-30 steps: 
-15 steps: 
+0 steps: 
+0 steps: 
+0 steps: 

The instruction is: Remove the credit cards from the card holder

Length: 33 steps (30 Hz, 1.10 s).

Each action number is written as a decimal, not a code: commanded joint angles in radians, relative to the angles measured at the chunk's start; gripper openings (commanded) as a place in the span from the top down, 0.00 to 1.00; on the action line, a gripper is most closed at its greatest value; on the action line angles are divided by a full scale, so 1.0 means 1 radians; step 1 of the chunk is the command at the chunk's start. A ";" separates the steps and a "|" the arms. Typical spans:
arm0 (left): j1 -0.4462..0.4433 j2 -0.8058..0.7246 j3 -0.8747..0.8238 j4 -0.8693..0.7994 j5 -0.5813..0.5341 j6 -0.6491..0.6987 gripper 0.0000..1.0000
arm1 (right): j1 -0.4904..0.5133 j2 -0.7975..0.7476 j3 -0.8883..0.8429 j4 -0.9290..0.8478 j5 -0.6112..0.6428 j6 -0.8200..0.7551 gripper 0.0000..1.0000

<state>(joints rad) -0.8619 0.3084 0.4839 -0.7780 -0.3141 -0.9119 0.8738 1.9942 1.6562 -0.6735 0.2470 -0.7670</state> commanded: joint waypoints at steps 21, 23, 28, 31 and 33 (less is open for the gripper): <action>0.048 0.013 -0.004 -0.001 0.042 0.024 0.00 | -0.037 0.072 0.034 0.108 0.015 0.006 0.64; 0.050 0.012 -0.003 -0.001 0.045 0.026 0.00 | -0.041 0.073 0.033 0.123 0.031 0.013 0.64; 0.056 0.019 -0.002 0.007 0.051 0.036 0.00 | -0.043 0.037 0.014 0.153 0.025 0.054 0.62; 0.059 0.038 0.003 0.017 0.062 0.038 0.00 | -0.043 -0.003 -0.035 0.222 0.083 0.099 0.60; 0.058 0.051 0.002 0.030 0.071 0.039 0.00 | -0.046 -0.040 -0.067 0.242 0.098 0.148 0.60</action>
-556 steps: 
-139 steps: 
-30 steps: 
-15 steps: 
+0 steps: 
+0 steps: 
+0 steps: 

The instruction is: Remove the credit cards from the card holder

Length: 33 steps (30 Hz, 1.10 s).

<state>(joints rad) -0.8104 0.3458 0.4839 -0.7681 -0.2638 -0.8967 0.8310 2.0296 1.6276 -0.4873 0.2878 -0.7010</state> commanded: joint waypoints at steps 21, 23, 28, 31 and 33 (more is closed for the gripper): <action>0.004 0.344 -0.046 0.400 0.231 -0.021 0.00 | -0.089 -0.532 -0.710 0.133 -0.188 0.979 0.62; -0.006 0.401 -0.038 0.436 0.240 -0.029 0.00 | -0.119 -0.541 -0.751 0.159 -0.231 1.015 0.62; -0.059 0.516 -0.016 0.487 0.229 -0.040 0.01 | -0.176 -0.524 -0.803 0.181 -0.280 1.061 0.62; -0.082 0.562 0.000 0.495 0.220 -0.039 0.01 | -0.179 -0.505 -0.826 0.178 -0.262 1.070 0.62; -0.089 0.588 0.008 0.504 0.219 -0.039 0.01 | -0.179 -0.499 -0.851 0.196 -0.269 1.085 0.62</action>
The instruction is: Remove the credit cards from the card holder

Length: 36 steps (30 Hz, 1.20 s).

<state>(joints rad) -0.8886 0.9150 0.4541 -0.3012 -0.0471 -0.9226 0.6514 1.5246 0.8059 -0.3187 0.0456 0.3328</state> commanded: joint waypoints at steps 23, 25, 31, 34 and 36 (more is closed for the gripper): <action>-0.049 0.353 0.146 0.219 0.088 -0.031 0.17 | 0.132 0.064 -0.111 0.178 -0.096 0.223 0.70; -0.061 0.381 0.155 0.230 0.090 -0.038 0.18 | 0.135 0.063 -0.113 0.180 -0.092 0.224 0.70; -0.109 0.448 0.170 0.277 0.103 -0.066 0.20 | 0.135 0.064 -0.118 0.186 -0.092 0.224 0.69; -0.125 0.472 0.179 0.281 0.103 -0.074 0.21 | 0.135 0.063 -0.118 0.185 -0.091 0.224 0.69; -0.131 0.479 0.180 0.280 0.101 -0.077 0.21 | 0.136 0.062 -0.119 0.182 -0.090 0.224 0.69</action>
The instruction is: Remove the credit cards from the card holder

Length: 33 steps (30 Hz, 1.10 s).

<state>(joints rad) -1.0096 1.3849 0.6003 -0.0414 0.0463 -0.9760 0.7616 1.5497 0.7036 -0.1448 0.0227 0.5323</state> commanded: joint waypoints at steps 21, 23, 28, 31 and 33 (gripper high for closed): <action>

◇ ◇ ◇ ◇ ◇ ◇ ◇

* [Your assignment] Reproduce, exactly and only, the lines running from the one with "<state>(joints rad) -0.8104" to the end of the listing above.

* [Final answer]
<state>(joints rad) -0.8104 0.3458 0.4839 -0.7681 -0.2638 -0.8967 0.8310 2.0296 1.6276 -0.4873 0.2878 -0.7010</state> commanded: joint waypoints at steps 21, 23, 28, 31 and 33 (more is closed for the gripper): <action>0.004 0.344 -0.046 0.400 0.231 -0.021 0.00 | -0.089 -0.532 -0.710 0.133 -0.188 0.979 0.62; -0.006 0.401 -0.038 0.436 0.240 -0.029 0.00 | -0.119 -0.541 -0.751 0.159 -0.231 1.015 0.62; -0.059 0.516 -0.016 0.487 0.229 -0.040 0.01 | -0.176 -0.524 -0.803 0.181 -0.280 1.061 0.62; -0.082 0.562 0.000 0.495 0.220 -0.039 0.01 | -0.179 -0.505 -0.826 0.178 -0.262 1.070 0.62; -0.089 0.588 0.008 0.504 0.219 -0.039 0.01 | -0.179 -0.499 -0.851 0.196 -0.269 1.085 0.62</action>
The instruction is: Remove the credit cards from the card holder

Length: 36 steps (30 Hz, 1.20 s).

<state>(joints rad) -0.8886 0.9150 0.4541 -0.3012 -0.0471 -0.9226 0.6514 1.5246 0.8059 -0.3187 0.0456 0.3328</state> commanded: joint waypoints at steps 23, 25, 31, 34 and 36 (more is closed for the gripper): <action>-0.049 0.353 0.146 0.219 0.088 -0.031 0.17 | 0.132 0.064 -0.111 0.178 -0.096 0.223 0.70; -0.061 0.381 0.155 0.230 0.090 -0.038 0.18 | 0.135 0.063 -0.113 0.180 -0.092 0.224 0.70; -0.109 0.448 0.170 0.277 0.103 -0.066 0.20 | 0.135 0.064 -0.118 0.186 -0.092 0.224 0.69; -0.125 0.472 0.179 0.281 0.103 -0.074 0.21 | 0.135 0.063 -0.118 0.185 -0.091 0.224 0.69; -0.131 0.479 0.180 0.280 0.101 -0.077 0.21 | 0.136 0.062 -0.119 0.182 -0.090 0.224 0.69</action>
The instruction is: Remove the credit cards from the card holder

Length: 33 steps (30 Hz, 1.10 s).

<state>(joints rad) -1.0096 1.3849 0.6003 -0.0414 0.0463 -0.9760 0.7616 1.5497 0.7036 -0.1448 0.0227 0.5323</state> commanded: joint waypoints at steps 21, 23, 28, 31 and 33 (gripper high for closed): <action>

This response contains the complete answer.